I wanted to work on a newsletter but I realized I was building a cage around it
I'm about to launch a newsletter and I'm stuck picking the right platform.
On one hand, the simplicity of something like Substack is tempting. I just want to focus on writing.
But if I go that route, every post will be invisible to Google, trapped inside their ecosystem. I'll be renting my audience on someone else's land.
The alternative is a WordPress blog, but wrestling with plugins and updates on top of writing every week feels overwhelming.
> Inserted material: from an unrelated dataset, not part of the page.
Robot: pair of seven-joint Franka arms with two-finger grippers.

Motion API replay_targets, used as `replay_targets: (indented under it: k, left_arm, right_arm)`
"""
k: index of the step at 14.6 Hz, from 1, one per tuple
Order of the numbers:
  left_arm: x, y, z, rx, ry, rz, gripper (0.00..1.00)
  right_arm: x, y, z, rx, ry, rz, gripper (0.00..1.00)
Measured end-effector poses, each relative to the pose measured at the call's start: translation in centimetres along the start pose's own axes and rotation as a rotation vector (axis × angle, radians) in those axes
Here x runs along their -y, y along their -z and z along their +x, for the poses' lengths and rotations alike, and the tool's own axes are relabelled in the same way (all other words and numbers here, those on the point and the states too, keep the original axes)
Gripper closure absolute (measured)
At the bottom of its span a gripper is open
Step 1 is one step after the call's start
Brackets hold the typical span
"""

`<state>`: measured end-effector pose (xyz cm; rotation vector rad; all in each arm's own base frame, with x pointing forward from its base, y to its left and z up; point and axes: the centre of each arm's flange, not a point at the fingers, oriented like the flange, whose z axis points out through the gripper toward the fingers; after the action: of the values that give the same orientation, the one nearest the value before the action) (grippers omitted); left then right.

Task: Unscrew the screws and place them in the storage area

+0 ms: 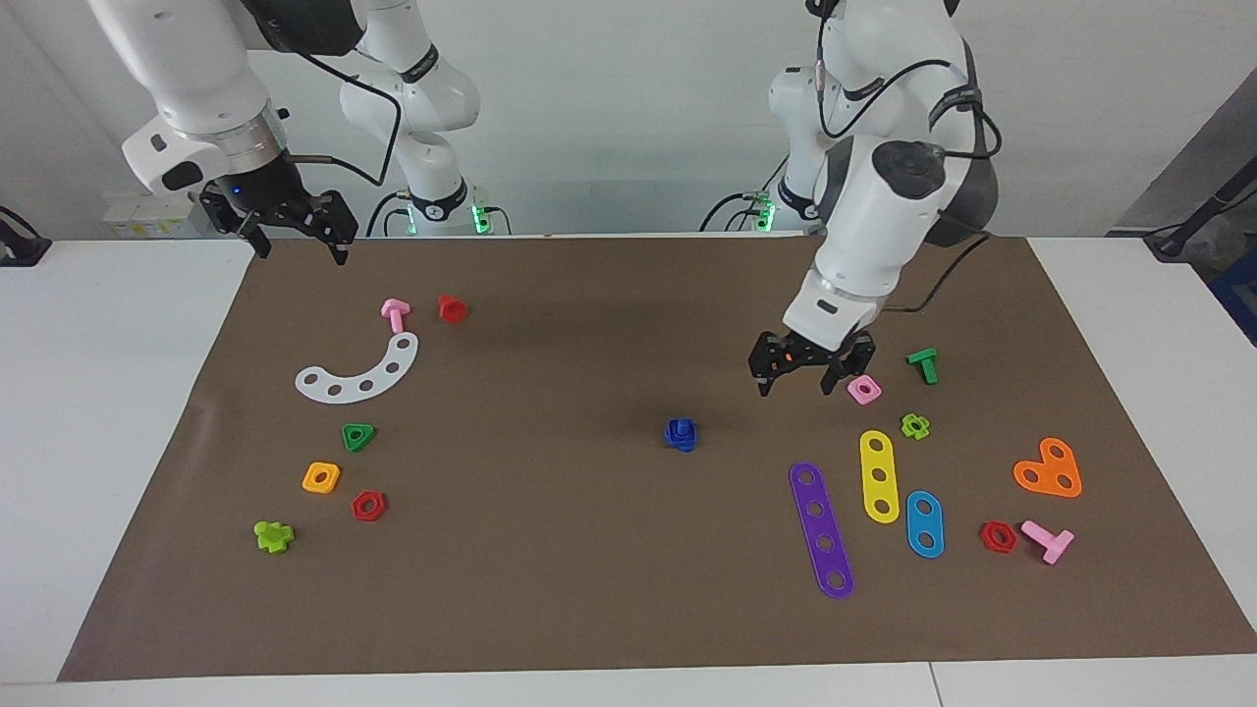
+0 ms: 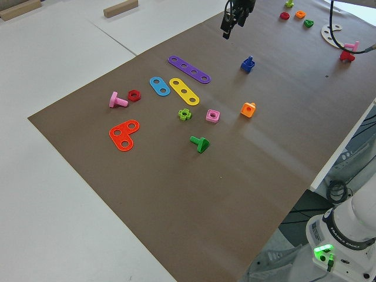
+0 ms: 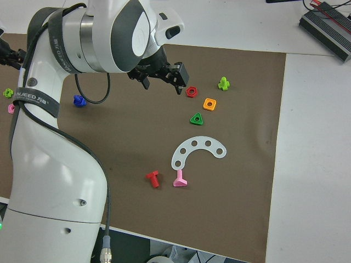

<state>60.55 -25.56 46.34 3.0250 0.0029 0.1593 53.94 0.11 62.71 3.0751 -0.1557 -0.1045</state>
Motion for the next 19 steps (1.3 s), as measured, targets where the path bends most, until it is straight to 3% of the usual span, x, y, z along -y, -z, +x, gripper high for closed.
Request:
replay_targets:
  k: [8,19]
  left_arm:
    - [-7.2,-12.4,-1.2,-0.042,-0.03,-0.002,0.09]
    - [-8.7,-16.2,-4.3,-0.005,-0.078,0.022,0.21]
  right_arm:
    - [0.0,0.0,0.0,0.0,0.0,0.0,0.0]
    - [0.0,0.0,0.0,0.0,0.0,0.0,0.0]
For those of you who have been down this road:
1. If you were starting over today, what would you do? 2. Is the discoverability problem on closed platforms as bad as I'm imagining, or am I overthinking it?
I cannot comment on the closed systems, as I have not used them, but I do think that WordPress is a viable option.
If you just want to write and for the writing to be seen by Google, then you really do not need more than a couple of plugins and you should have a working blog that you do not need to spend any time on maintaining.
I would go with GeneratePress - https://wordpress.org/themes/generatepress/ and its companion plugin GenerateBlocks - https://wordpress.org/plugins/generateblocks/ for some simple blocks to design the blog. Both of them are well-coded and fast/lightweight.
In addition to them I would use SEO Framework - https://wordpress.org/plugins/autodescription/ as the SEO plugin and you are set. Just set everything to auto update and there should not really be any issues.
No affiliation to any of those plugins/themes, but have been using GeneratePress, GenerateBlocks and GeneratePress Premium for years and not one update has broken anything for me.
I know, have been there. Another reason why i got a little away from substack is the trap towards vanity metrics sometimes. With notes etc its kind of becoming like a social media platform. It has its pros/cons. For some usecases, substack makes sense. But for my personal writing and more, i have been using bearblog which is amazing
You could always use ghost. You can still self-host it, but they have gone the direction of substack alternative these days.
What makes you think Medium and Sub stack articles aren't in Google? Medium ones are, for sure. I have a couple I've written that are top search results for their topic.
https://medium.com/@mimixco
Substack isn't invisible to Google. Not sure why you'd assume that.
WordPress is fine but if you want to primarily focus on content, try Ghost.org. I think their editor and design options are superior to WordPress.
FWIW: I started a blog/website on neocities.org a few months ago, and found some webcrawler blockers- at least a couple dozen there at the time, but they needed to be uncommented. So I am using them to block the various crawlers, presumably. I still have not put that to the test. By deactivating the blockers, and checking the site traffic states, one might be able to determine whether they are working or not. You might want to build a test site to try yourself. Neocities is free for up to one GB of space.
Years ago, I used google blogspot quite a bit. After every post was published, the first hit came from a server in Germany. Maybe a mirror or surveillance bot? I'll never know. But sure, it's a little spooky to be training AI with every post, and not knowing whose AI, and it's annoying to not be compensated. I've trained a lot of technical people over the years and it paid well. With the AI we get nothing.
Hey if you have enough interesting material, why not write a print book?